Nepean Rubber Moulding Pty Ltd v Veljanoski

Case

[2014] NSWWCCPD 3

22 January 2014


WORKERS COMPENSATION COMMISSION
DETERMINATION OF APPEAL AGAINST A DECISION OF THE COMMISSION CONSTITUTED BY AN ARBITRATOR
CITATION: Nepean Rubber Moulding Pty Ltd v Veljanoski [2014] NSWWCCPD 3
APPELLANT: Nepean Rubber Moulding Pty Ltd
RESPONDENT: Mito Veljanoski
INSURER: Employers Mutual NSW Limited
FILE NUMBER: A1-9856/12
ARBITRATOR: Mr John Harris
DATE OF ARBITRATOR’S DECISION: 15 October 2013
DATE OF APPEAL DECISION: 22 January 2014
SUBJECT MATTER OF DECISION: Absence of transcript of arbitral proceedings; duty to provide sufficient reasons; constructive failure to provide reasons for decision; need for remitter
PRESIDENTIAL MEMBER: Deputy President Kevin O'Grady
HEARING: On the papers
REPRESENTATION: Appellant: Bartier Perry Lawyers
Respondent: Turner Freeman Lawyers
ORDERS MADE ON APPEAL:

1.       Paragraphs 1, 2, 3 and 4 of the Certificate of Determination, dated 15 October 2013, are revoked.

2.       The matter is remitted to a different Arbitrator for determination afresh.

3.       The costs of the hearing and of this appeal are to follow the event of the remitter to and hearing by a different Arbitrator.

BACKGROUND

  1. Mr Mito Veljanoski was employed as a machine operator for 36 years. He last worked in that occupation on 25 March 2011. At that time he was employed by Nepean Rubber Mouldings Pty Ltd (the appellant). The evidence suggests that Mr Veljanoski had commenced employment with the appellant on 11 December 2006. There is much confusion in the evidence as to the identity of his employers prior to that date, however it seems that for the first 19 years of his career, he was employed by an organisation described in evidence as BTR. Thereafter it seems that he was employed by an organisation described as QTR which was subsequently “taken over” by Malcolm Rubber. Up until 2006 Mr Veljanoski worked at premises located at Wetherill Park. In 2006 there was, as described in evidence, a “merger” between Malcolm Rubber and the appellant.

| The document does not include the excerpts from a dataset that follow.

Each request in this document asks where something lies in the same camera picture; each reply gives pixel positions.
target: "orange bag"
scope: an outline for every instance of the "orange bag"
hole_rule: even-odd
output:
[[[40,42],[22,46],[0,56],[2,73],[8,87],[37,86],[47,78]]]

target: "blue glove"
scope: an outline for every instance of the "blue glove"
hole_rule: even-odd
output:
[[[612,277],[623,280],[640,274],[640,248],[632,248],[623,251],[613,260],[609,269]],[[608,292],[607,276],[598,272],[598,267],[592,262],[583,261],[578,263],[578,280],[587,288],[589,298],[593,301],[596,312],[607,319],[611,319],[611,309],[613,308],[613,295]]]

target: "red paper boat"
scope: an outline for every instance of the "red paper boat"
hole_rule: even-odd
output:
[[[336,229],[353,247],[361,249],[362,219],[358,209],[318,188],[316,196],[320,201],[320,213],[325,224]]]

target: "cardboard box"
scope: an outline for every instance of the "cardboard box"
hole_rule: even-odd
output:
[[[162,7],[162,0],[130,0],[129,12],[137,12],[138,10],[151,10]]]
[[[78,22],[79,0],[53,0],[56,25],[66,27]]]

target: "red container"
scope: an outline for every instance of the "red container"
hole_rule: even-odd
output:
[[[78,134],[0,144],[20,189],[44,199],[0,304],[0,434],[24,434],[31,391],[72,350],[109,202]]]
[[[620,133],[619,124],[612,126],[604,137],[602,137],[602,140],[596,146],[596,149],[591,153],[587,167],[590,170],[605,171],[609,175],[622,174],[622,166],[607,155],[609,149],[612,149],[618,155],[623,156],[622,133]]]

Mr Veljanoski and other workers were then transferred to work at premises located at St Marys.

  2. Mr Veljanoski had, in 1994, been paid lump sum compensation pursuant to s 66 of the Workers Compensation Act 1987 (the 1987 Act) in the sum of $9,472.94 in respect of 14.57 per cent binaural hearing loss. The identity of the insurer, as it appears in correspondence from Workcover to Mr Veljanoski’s solicitor dated 6 December 2011, was CGU Workers’ Compensation Ltd. That correspondence does not identify the employer. The date of injury noted in that correspondence was 28 July 1993.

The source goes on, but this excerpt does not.